» **Work to be completed**
When you output the records, match them exactly and omit any picture they include.

» **Entries provided**
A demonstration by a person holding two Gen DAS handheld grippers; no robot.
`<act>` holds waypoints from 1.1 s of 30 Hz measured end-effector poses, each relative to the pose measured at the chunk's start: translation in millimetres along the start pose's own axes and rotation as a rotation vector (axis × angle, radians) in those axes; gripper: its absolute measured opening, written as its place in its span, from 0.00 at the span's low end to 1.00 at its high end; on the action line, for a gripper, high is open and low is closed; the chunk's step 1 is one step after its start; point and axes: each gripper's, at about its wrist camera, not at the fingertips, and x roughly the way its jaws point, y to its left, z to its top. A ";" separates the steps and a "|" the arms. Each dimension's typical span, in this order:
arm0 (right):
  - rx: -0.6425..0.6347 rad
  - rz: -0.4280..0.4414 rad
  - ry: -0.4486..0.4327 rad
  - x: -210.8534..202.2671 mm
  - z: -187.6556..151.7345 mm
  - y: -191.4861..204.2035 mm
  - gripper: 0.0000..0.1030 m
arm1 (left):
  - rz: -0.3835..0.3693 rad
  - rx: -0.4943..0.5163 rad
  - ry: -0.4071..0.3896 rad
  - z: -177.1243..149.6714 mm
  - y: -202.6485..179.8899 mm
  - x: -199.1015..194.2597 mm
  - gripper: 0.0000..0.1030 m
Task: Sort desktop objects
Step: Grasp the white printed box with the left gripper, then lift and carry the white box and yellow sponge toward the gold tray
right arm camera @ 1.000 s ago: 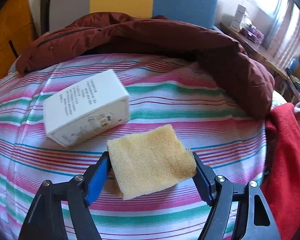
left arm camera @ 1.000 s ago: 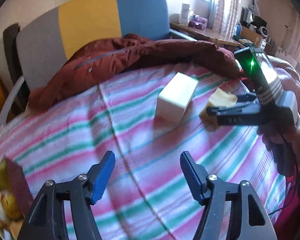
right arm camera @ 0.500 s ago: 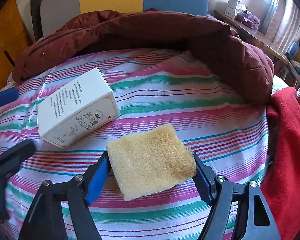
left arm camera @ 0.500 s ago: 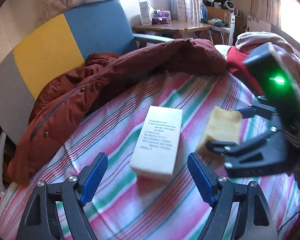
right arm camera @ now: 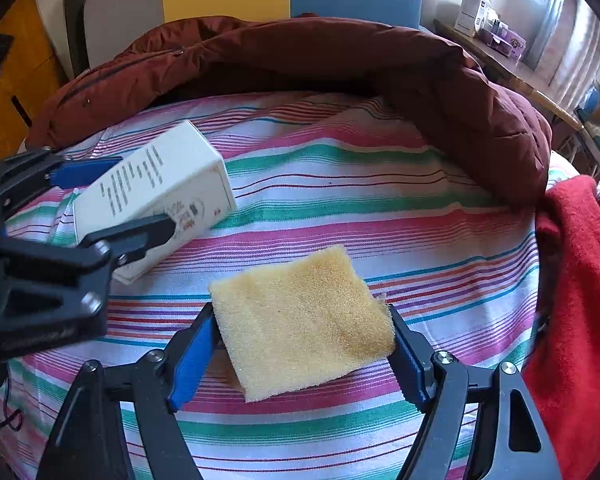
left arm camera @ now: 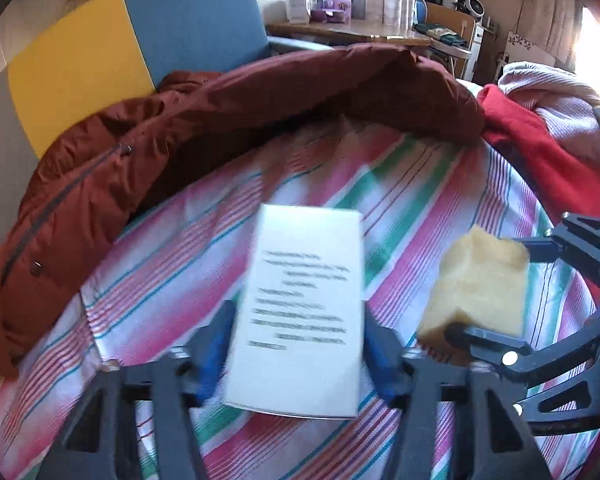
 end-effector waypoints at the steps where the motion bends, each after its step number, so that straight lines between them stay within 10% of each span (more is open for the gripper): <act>1: 0.000 0.000 0.000 0.0 0.0 0.4 0.76 | -0.001 -0.008 -0.008 -1.5 0.4 -0.8 0.49; 14: -0.062 0.010 -0.018 -3.3 -2.4 6.9 0.73 | 0.098 -0.230 -0.017 -62.7 -1.0 -42.2 0.48; 33: -0.355 0.251 -0.016 -16.6 -24.0 83.1 0.72 | 0.190 -0.461 -0.073 -189.7 12.1 -120.1 0.48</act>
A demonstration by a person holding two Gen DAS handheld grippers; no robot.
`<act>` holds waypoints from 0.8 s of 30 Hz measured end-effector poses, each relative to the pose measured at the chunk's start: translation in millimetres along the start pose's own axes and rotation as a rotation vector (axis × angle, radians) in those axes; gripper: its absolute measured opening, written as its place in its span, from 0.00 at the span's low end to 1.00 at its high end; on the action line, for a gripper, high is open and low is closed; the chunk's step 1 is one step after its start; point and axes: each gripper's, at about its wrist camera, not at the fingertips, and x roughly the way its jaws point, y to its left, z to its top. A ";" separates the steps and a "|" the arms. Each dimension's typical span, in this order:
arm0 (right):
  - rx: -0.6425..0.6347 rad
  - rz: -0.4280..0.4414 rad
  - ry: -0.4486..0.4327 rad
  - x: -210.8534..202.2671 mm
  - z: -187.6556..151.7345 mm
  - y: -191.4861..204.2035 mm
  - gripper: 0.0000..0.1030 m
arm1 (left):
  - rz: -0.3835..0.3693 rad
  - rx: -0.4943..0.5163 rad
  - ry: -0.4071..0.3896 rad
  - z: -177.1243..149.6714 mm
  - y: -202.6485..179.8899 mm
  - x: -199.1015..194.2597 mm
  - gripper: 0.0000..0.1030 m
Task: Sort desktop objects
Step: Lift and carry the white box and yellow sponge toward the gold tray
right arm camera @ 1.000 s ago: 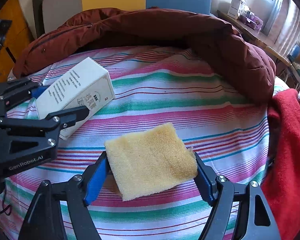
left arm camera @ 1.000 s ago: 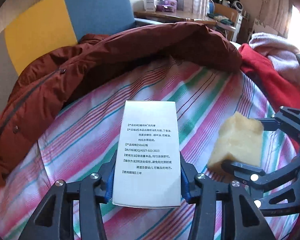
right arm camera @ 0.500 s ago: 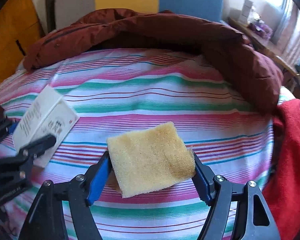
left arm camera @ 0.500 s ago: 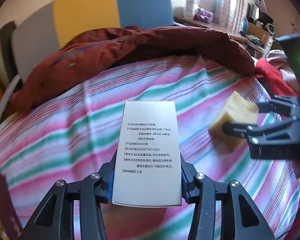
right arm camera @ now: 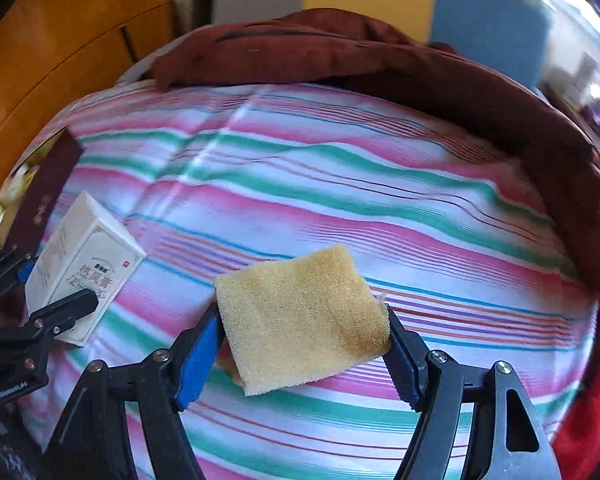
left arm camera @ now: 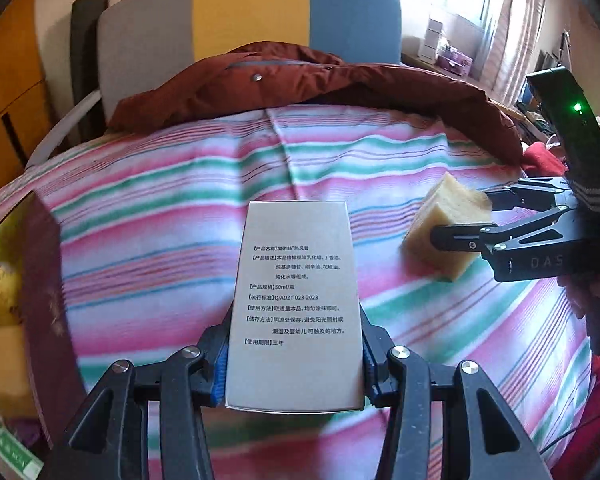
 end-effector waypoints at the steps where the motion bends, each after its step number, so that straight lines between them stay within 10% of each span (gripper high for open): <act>1: -0.017 0.005 0.003 0.1 -0.9 4.2 0.72 | 0.004 -0.004 0.002 -3.0 2.7 -1.7 0.48; 24: 0.044 -0.011 0.025 -5.7 -11.4 26.6 0.71 | -0.006 -0.013 -0.015 -36.3 28.5 -26.9 0.48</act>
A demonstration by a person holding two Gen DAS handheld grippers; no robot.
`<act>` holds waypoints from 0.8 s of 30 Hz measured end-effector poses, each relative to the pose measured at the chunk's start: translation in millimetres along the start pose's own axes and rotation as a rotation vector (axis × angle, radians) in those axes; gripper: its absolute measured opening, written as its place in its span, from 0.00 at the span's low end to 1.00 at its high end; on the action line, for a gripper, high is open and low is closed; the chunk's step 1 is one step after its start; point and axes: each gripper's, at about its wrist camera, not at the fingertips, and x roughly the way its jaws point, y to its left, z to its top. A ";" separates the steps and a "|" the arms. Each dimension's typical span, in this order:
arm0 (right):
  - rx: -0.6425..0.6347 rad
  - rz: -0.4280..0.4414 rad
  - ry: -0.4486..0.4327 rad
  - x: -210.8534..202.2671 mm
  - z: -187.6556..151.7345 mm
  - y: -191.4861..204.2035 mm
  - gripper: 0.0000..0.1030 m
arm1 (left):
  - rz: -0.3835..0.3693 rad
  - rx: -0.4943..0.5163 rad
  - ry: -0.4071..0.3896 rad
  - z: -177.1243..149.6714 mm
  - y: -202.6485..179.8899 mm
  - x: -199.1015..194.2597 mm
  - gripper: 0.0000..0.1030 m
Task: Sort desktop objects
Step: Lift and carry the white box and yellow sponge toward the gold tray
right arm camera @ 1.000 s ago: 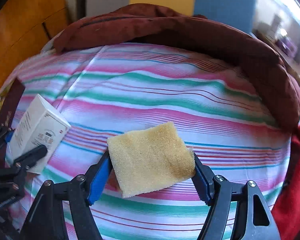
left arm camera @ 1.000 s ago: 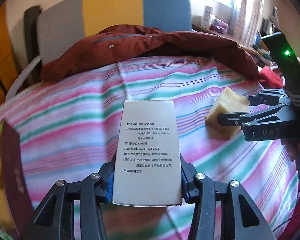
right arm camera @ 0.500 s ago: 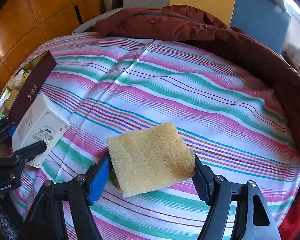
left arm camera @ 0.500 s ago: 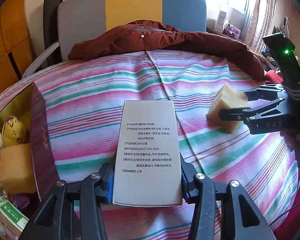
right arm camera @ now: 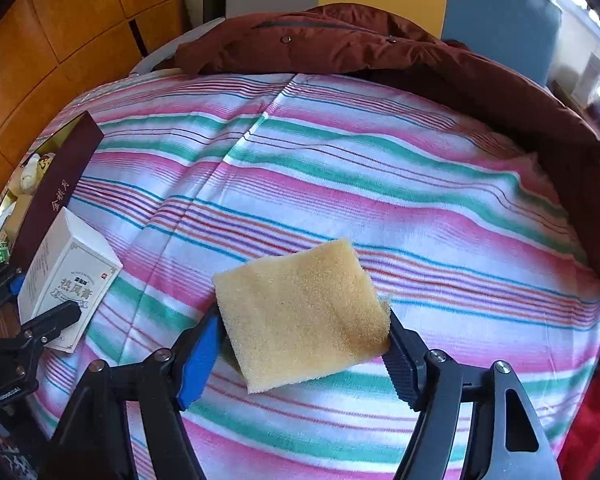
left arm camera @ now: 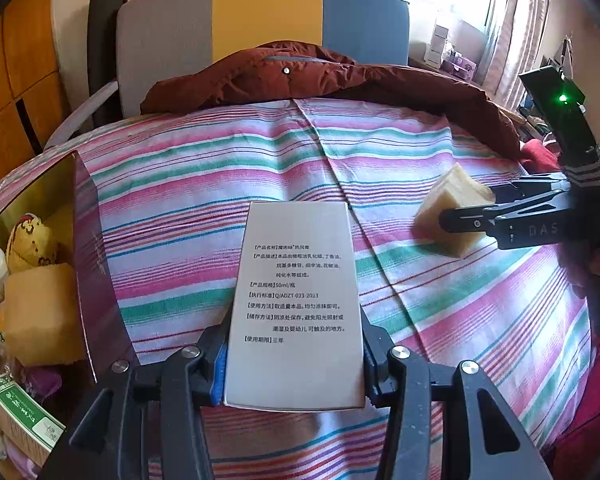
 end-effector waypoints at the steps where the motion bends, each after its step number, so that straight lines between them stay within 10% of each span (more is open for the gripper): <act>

» **Solution to this task**
A demonstration by a person holding two Gen DAS handheld grippers; no robot.
`<act>` holds waypoints from 1.1 s of 30 Hz measured end-effector poses, each relative to the pose measured at the chunk's start: translation in millimetres along the start pose's own axes and rotation as a rotation vector (axis × angle, radians) in those axes; gripper: its absolute measured opening, written as its place in its span, from 0.00 at the span's low end to 1.00 at its high end; on the action line, for a gripper, high is open and low is closed; the chunk's step 1 is one step after its start; point and axes: each gripper's, at about its wrist camera, not at the fingertips, and x roughly the way its jaws point, y to its left, z to its top. A ";" separates the steps and a "|" the arms. Each dimension's typical span, in this order:
arm0 (right):
  - rx: -0.6425..0.6347 rad
  - rz: -0.4280..0.4414 rad
  - ry: -0.4486..0.4327 rad
  - x: -210.8534..202.2671 mm
  - z: -187.6556..151.7345 mm
  - y: -191.4861..204.2035 mm
  - gripper: 0.0000..0.1030 m
arm1 (left):
  - rz: -0.3835..0.3693 rad
  - rx: -0.4943..0.5163 rad
  - ry: -0.4071..0.3896 rad
  - z: -177.1243..149.6714 mm
  - y: -202.6485..179.8899 mm
  - x: -199.1015..194.2597 mm
  - gripper: 0.0000..0.1030 m
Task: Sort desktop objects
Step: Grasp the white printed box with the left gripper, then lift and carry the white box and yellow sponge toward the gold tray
right arm camera @ 1.000 s ago: 
left arm camera @ 1.000 s ago: 
right arm camera @ 0.500 s ago: 
left arm camera @ 0.500 s ago: 
right arm camera @ now: 
left arm camera @ now: 
 end-effector waypoints at the steps where the motion bends, each after its step number, so that straight lines between them stay within 10% of each span (more is open for the gripper): <act>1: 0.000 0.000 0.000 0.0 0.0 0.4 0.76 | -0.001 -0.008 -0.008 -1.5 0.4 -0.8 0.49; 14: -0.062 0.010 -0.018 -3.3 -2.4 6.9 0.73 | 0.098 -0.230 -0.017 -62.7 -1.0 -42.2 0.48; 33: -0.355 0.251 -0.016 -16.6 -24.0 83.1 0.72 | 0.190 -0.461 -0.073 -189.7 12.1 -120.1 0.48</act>
A demonstration by a person holding two Gen DAS handheld grippers; no robot.
`<act>` holds waypoints from 0.8 s of 30 Hz measured end-effector poses, each relative to the pose measured at the chunk's start: translation in millimetres along the start pose's own axes and rotation as a rotation vector (axis × angle, radians) in those axes; gripper: its absolute measured opening, written as its place in its span, from 0.00 at the span's low end to 1.00 at its high end; on the action line, for a gripper, high is open and low is closed; the chunk's step 1 is one step after its start; point and axes: each gripper's, at about its wrist camera, not at the fingertips, and x roughly the way its jaws point, y to its left, z to its top. A ";" separates the steps and a "|" the arms. Each dimension's typical span, in this order:
arm0 (right):
  - rx: -0.6425..0.6347 rad
  - rz: -0.4280..0.4414 rad
  - ry: -0.4486..0.4327 rad
  - x: -210.8534..202.2671 mm
  - z: -187.6556..151.7345 mm
  - y: -191.4861..204.2035 mm
  - gripper: 0.0000..0.1030 m
arm1 (left):
  - rz: -0.3835..0.3693 rad
  - rx: -0.4943..0.5163 rad
  - ry: -0.4071..0.3896 rad
  - z: -177.1243..149.6714 mm
  - y: -202.6485..179.8899 mm
  - x: -199.1015..194.2597 mm
  - gripper: 0.0000..0.1030 m
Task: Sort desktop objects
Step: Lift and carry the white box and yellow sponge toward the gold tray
right arm camera @ 1.000 s ago: 
left arm camera @ 1.000 s ago: 
right arm camera @ 0.500 s ago: 
left arm camera @ 0.500 s ago: 
right arm camera @ now: 
left arm camera @ now: 
 end-effector waypoints at the steps where the motion bends, each after its step number, so that straight lines between them stay within 10% of each span (gripper high for open): <act>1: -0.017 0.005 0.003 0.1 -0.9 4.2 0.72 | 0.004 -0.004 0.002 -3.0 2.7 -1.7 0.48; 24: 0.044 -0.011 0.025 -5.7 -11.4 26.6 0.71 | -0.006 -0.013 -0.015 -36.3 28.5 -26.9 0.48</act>
A demonstration by a person holding two Gen DAS handheld grippers; no robot.
`<act>` holds waypoints from 0.8 s of 30 Hz measured end-effector poses, each relative to the pose measured at the chunk's start: translation in millimetres along the start pose's own axes and rotation as a rotation vector (axis × angle, radians) in those axes; gripper: its absolute measured opening, written as its place in its span, from 0.00 at the span's low end to 1.00 at its high end; on the action line, for a gripper, high is open and low is closed; the chunk's step 1 is one step after its start; point and axes: each gripper's, at about its wrist camera, not at the fingertips, and x roughly the way its jaws point, y to its left, z to its top. A ";" separates the steps and a "|" the arms. Each dimension's typical span, in this order:
arm0 (right):
  - rx: -0.6425..0.6347 rad
  - rz: -0.4280..0.4414 rad
  - ry: -0.4486..0.4327 rad
  - x: -210.8534..202.2671 mm
  - z: -187.6556..151.7345 mm
  - y: -191.4861..204.2035 mm
  - gripper: 0.0000..0.1030 m
arm1 (left):
  - rz: -0.3835..0.3693 rad
  - rx: -0.4943..0.5163 rad
  - ry: -0.4071..0.3896 rad
  - z: -177.1243..149.6714 mm
  - y: -202.6485..179.8899 mm
  - x: -199.1015..194.2597 mm
  - gripper: 0.0000..0.1030 m
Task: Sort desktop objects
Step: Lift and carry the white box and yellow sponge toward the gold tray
right arm camera @ 1.000 s ago: 
left arm camera @ 1.000 s ago: 
right arm camera @ 0.500 s ago: 
left arm camera @ 0.500 s ago: 
right arm camera @ now: 
left arm camera @ now: 
 end-effector waypoints at the steps where the motion bends, each after its step number, so that straight lines between them stay within 10% of each span (more is open for the gripper): <act>

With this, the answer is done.